GIVEN INFORMATION
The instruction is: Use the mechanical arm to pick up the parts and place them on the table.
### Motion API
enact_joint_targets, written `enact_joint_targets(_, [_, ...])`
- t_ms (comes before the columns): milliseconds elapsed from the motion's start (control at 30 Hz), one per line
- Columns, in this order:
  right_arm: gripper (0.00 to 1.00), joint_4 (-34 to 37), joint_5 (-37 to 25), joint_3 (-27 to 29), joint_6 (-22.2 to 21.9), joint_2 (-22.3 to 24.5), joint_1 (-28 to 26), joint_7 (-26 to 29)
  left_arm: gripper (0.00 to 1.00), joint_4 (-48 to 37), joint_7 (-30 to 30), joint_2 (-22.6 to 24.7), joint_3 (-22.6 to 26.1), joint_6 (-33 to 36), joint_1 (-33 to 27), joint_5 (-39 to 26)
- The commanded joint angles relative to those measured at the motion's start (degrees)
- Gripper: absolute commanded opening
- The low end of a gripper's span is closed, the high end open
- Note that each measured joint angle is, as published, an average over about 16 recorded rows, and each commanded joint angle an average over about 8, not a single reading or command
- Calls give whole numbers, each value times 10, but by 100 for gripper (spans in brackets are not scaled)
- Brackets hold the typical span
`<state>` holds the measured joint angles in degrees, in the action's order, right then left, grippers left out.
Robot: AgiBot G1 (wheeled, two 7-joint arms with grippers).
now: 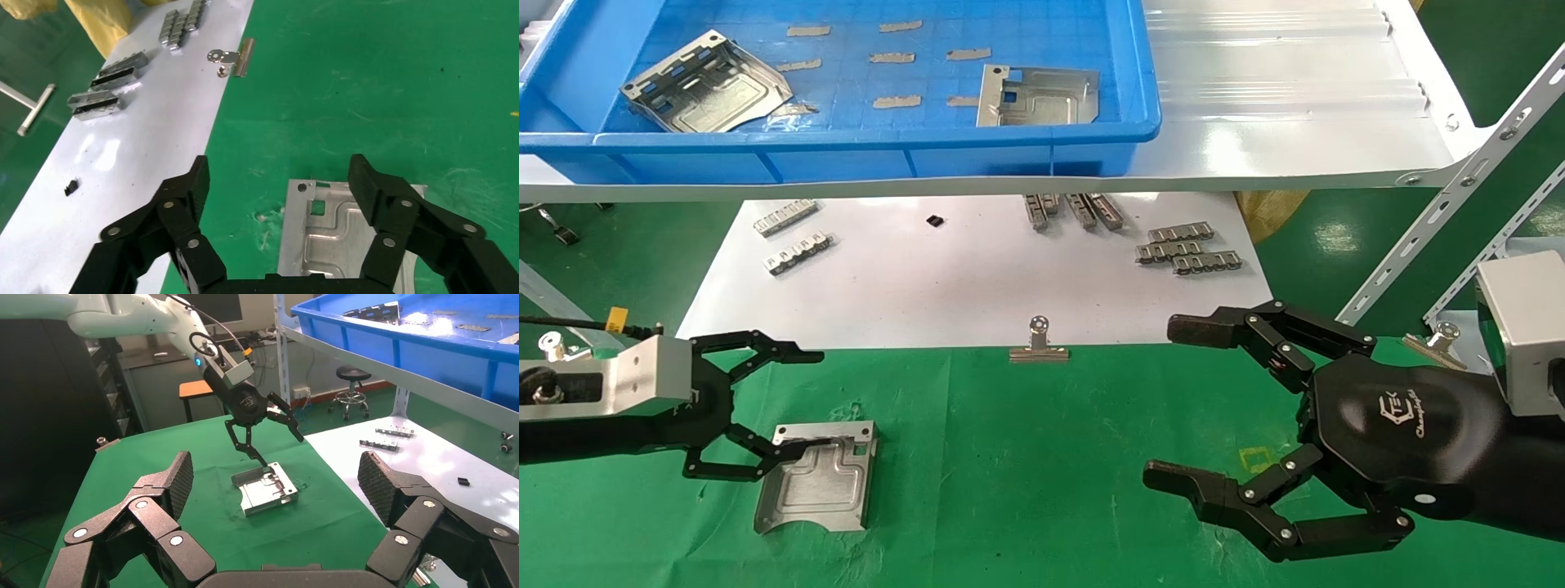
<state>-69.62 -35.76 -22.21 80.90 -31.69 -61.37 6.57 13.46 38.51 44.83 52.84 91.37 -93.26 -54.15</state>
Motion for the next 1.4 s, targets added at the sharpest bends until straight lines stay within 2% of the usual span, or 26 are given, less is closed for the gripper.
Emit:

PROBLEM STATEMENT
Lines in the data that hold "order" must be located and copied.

RESPONSE TO THIS TASK
- Columns, in this order:
`<state>` holds the measured joint angles in degrees, in the action's order, right then left, grippers left out.

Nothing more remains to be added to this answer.